In Partial Fulfillment of the Requirements for the Degree of Doctor of Philosophy
will defend her dissertation
Authorship Attribution for Realistic Scenarios
Majority of the previous works on authorship attribution make many assumptions about the data while designing their problem. They assume that the candidate author set size is small and that documents of substantial lengths are available for each author. Also, they only consider the single genre scenario where the texts with known authorship are of the same topic and genre as the text for which we are trying to perform attribution. In today's world where most communication happens online, the text is likely to be short and the anonymity that social media offers makes it hard to narrow down the candidate authors. Moreover, for domains such as emails, we might not be able to garner in-domain data and we need to be able to use data from more readily available sources such as tweets and reviews.
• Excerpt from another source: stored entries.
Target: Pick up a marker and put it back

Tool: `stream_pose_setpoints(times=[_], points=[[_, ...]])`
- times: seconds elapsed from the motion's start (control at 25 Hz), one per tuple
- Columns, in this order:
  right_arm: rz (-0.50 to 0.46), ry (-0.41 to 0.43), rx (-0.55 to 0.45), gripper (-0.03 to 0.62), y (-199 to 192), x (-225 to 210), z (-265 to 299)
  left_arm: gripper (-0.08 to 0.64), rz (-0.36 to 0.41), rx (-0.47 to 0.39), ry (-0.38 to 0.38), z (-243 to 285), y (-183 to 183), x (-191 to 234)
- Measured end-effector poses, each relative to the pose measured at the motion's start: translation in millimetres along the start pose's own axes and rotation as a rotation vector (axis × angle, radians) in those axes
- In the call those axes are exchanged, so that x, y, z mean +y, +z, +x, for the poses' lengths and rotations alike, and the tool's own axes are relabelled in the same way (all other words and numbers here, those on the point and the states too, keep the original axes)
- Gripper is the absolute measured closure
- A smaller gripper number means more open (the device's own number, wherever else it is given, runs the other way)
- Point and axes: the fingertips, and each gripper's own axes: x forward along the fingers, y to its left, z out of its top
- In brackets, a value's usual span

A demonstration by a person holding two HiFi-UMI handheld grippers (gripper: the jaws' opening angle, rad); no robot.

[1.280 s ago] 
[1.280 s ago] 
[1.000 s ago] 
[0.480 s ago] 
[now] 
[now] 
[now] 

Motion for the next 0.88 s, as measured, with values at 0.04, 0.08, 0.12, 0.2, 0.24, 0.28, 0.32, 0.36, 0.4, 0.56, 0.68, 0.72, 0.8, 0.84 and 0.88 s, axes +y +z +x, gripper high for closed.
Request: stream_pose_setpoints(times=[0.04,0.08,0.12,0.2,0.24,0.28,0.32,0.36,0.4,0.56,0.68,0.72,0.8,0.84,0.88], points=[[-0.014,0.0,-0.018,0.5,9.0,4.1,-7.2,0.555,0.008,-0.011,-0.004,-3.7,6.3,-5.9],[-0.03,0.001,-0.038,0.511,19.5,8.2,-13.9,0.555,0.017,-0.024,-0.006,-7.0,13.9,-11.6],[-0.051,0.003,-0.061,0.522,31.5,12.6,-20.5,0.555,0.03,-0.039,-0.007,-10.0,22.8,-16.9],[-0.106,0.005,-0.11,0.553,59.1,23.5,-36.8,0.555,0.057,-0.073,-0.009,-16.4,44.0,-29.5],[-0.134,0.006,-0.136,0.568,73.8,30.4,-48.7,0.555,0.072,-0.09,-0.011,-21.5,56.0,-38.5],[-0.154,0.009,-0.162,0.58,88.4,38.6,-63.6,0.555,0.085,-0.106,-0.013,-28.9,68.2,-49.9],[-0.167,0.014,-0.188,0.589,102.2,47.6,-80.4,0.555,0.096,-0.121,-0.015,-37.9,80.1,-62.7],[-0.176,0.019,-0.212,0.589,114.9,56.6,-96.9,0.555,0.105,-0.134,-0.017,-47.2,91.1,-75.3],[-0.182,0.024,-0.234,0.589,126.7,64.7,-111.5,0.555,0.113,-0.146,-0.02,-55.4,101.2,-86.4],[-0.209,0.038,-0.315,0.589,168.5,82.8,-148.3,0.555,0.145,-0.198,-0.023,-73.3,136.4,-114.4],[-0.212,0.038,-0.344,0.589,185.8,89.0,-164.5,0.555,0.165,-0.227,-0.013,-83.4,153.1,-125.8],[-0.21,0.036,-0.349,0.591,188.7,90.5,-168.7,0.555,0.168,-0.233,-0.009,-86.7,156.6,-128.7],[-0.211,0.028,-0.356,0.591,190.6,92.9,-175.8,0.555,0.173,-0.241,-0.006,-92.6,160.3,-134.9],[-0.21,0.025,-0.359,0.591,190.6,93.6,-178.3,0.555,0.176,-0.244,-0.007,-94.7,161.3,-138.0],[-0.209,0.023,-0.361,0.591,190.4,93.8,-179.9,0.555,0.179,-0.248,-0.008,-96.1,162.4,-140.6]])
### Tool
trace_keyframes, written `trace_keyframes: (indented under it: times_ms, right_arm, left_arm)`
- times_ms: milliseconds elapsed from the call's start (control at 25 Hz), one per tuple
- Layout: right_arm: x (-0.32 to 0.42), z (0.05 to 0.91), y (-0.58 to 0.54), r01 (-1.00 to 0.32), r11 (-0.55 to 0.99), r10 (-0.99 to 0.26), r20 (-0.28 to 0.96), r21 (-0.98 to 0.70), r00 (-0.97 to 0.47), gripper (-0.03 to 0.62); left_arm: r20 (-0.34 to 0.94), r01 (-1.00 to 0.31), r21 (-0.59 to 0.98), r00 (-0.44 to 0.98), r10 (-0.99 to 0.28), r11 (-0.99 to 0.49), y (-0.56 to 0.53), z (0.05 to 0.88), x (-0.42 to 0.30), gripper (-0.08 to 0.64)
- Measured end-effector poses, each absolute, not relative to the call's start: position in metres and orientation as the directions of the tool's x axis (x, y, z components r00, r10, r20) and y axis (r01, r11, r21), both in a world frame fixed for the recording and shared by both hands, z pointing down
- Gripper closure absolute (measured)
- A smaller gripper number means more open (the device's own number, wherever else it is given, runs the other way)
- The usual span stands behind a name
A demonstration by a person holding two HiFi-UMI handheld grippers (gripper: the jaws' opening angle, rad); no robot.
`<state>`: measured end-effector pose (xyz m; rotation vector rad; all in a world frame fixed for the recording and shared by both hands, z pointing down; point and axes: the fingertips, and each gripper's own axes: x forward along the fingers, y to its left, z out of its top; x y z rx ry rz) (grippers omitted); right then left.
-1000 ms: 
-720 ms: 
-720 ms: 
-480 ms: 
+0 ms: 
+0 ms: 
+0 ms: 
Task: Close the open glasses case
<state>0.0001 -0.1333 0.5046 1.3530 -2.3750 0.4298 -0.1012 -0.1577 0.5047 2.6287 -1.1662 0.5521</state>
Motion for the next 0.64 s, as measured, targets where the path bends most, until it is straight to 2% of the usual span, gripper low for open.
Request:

We devise a more practical, albeit challenging problem that is closely aligned with possible real-world authorship attribution problems. We consider short documents, a long list of possible authors, and the ability to leverage datasets from any available domain to train our models. In this work, we build neural network based models that create a well-rounded representation of the input text. A good representation of text must be able to catch the smallest of signals present in the text that can point towards the author. Only such a model can work for short texts. This can also help the models be fairly robust to an increasing number of authors. Our results show that we were indeed able to achieve this. Our cross-domain representations are capable of distilling out the topic-specific attributes of the text such that what remains is purely owing to an author's style. This will ensure that the attribution performance does not degrade when we move from in-domain data to cross-domain data. It is essential for authorship attribution methods to work for realistic scenarios, even though this adds more complexity to the task. We find that it is indeed possible to create methods that can perform well even in these challenging situations.
Date: Wednesday, April 18, 2018
Time: 11:30 AM
Place: PGH 501D
Advisor: Dr. Thamar Solorio
Faculty, students, and the general public are invited.